Pochi mesi prima dell’incontro del “Britannia”, infatti, era stato siglato il famigerato trattato di Maastricht, che impegnava l’Italia a una drastica politica di austerità fiscale e di abbattimento del debito pubblico. Ed è proprio facendo appello alle pressioni europee in tal senso che i privatizzatori nostrani giustificarono lo smantellamento dell’apparato industriale e di pianificazione pubblico italiano.
Come avrebbe detto poi Romano Prodi
artefice dello smantellamento dell’IRI in qualità di presidente dello stesso nel 1993-4:
Erano obblighi europei!

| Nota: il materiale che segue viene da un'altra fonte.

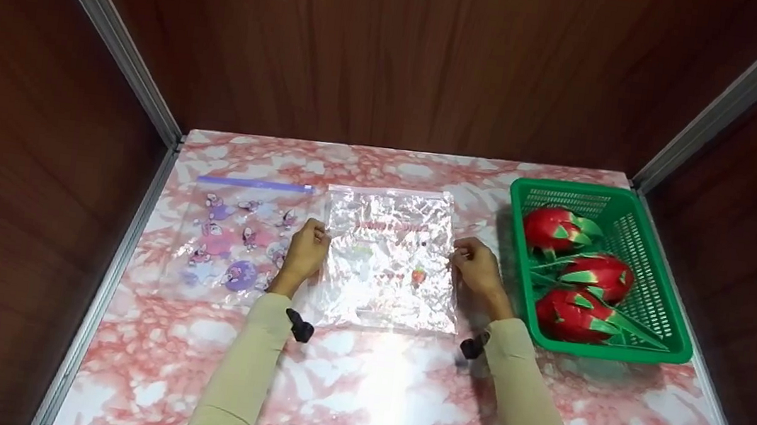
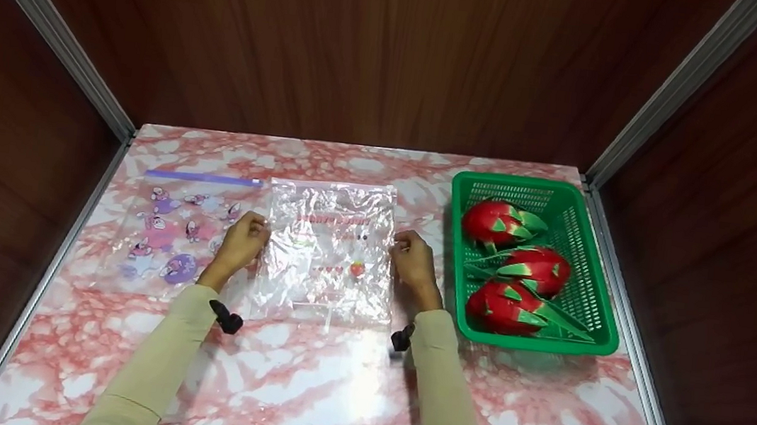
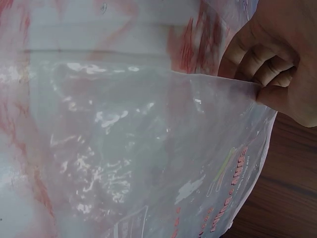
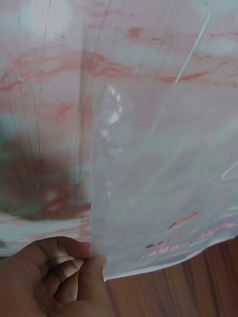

Mi [era] stato dato il compito da Ciampi che privatizzare era un compito obbligatorio per tutti i nostri riferimenti europei.
In questa frase di Prodi è contenuto tutto il senso del vincolo esterno europeo, che ha agito (e continua ad agire) sia come pressione reale per riformare l’economia in senso neoliberale, sia come giustificazione per le élite nazionali, che a loro volta auspicavano quelle stesse riforme ma erano consapevoli che non sarebbero mai riusciti ad ottenerle «per le vie ordinarie del governo e del Parlamento», come disse Guido Carli, ministro del Tesoro al tempo della firma del trattato di Maastricht, cioè senza una pressione esterna che gli permettesse di aggirare i normali canali democratici.
È così che in pochi anni venne svenduto un patrimonio inestimabile
accumulato in quasi mezzo secolo di politiche pubbliche, privando l’Italia di una delle principali basi materiali della sua Costituzione: ovverosia ciò che fino a quel momento aveva permesso allo Stato di perseguire (con tutti i limiti del caso) politiche di sviluppo industriale, di orientamento dei consumi, di innovazione strategica, di coesione territoriale, di salvaguardia dell’occupazione. Non a caso è proprio in quegli anni che inizia il lungo declino dell’Italia, a cui verrà dato il colpo di grazia con l’ingresso nell’euro.
A distanza di quasi trent’anni da quel tragico 2 giugno del 1992, sarebbe il caso di chiudere una volta per tutte questo triste capitolo della storia italiana, restituendo al popolo ciò che è suo: dai monopoli naturali come la rete autostradale e le reti energetiche – che negli anni sono stati smembrati e consegnati nelle mani di spregiudicati “prenditori”, che ne hanno ricavato rendite e profitti a scapito della qualità e dei costi dei servizi, e dunque a scapito di tutta la collettività – alle banche.
Fino ad arrivare al bene pubblico per eccellenza: la moneta.